(TASK TO CARRY OUT): Lines containing the word "cloth" are the ones to copy from the records below.

(Items from a dataset):
=-=-=
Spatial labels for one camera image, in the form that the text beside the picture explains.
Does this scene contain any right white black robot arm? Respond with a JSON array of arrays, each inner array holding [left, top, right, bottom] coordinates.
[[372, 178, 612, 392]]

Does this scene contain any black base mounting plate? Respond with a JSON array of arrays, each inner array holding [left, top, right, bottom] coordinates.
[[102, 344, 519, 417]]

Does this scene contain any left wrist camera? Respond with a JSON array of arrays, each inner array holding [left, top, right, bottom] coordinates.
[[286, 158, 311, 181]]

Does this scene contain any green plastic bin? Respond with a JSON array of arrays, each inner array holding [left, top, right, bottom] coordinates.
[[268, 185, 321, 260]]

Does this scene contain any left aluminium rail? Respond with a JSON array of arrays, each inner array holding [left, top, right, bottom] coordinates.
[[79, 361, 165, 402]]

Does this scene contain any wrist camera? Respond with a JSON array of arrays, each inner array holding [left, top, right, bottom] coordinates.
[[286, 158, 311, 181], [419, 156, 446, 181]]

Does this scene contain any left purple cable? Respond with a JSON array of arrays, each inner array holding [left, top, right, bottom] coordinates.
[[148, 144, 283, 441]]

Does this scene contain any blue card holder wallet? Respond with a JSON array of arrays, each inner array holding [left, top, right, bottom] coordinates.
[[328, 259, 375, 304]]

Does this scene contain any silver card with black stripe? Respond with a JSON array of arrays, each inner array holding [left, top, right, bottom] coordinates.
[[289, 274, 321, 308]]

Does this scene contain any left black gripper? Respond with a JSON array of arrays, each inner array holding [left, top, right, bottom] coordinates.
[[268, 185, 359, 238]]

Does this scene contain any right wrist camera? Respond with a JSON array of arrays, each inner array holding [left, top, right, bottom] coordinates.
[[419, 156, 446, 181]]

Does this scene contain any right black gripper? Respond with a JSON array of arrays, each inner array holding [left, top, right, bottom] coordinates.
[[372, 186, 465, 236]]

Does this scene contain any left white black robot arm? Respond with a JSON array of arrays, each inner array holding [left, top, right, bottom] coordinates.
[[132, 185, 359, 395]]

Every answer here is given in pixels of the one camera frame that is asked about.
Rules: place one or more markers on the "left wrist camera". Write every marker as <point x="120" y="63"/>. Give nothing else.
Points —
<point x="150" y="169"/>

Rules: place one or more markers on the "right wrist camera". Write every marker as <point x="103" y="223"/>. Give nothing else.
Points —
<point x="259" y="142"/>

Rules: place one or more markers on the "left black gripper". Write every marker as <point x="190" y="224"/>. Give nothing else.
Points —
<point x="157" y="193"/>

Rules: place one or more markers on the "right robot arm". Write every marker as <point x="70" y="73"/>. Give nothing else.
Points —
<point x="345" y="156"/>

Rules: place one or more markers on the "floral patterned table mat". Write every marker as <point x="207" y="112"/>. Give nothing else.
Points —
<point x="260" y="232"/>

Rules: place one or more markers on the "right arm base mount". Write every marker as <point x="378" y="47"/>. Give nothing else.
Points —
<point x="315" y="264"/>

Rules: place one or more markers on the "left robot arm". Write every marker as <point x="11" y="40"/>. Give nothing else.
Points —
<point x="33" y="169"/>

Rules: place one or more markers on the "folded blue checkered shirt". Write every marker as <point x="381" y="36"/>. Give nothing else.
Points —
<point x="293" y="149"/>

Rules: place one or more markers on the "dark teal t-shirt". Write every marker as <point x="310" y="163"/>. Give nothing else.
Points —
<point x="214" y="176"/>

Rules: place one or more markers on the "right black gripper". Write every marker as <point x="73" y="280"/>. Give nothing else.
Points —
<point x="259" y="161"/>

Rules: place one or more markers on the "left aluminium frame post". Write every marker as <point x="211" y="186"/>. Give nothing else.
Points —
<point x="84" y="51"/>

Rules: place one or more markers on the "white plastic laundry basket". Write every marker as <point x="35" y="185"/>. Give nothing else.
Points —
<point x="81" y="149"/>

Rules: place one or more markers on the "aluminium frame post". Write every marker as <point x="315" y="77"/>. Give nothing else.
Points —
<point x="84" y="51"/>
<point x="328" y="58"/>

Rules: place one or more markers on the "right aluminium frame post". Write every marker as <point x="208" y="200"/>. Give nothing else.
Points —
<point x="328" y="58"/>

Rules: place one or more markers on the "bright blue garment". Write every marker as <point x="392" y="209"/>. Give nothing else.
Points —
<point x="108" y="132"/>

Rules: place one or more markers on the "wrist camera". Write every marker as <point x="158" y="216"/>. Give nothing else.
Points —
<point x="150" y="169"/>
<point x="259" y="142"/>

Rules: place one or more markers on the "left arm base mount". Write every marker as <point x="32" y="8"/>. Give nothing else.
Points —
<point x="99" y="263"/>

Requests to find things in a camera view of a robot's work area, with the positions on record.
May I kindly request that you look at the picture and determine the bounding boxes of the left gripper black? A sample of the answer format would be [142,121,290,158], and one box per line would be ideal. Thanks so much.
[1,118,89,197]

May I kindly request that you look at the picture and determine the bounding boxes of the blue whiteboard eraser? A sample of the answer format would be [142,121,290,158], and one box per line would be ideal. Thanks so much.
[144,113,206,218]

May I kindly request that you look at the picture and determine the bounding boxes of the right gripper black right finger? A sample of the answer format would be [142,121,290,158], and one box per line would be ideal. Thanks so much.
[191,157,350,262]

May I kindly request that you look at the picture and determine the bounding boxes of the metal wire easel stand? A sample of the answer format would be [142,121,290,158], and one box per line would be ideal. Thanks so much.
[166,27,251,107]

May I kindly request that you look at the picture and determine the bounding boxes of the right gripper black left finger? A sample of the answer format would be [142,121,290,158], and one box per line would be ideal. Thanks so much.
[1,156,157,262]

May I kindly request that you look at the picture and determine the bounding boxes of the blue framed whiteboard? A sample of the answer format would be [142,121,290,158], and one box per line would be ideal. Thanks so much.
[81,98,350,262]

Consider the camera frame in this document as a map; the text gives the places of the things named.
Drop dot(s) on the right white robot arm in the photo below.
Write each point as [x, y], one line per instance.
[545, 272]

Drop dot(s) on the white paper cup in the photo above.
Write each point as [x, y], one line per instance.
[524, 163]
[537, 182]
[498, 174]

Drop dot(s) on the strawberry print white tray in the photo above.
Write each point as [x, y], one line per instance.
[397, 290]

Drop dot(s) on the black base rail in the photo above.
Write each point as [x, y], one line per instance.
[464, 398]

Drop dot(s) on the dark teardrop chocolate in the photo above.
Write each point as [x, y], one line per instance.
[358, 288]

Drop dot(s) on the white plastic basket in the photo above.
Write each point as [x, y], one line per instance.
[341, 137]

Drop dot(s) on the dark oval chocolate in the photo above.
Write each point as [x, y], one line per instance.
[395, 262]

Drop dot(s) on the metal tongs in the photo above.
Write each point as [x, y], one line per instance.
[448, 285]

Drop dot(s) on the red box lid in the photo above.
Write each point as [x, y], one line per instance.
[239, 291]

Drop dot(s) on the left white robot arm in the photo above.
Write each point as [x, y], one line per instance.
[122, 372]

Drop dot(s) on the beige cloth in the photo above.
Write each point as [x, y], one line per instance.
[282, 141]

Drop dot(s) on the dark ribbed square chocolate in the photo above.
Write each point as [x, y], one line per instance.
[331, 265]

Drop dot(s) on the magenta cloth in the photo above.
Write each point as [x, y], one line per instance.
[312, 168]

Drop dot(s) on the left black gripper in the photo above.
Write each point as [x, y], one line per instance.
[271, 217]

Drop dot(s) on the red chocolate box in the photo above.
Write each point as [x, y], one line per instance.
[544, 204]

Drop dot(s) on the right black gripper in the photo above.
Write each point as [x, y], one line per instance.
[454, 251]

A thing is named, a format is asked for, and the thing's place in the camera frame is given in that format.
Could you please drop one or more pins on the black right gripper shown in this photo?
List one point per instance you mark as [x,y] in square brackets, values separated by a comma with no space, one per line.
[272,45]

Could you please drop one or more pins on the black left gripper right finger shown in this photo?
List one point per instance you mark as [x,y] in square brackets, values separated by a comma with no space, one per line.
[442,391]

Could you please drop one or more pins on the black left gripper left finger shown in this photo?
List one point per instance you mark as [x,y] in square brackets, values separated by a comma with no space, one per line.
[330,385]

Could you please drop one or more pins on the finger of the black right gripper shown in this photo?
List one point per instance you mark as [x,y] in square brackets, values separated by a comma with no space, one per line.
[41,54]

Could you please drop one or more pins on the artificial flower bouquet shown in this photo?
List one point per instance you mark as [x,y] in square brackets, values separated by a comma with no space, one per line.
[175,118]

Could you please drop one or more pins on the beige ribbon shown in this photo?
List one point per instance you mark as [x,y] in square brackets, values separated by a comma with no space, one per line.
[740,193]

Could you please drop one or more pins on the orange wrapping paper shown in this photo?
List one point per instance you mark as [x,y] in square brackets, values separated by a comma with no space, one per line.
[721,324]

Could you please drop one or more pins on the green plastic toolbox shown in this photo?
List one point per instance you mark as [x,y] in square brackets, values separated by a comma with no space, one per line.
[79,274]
=-=-=
(OUTPUT OF THE EXERCISE):
Drop dot(s) on the beige cloth in the photo above.
Drop dot(s) on the magenta cloth in the photo above.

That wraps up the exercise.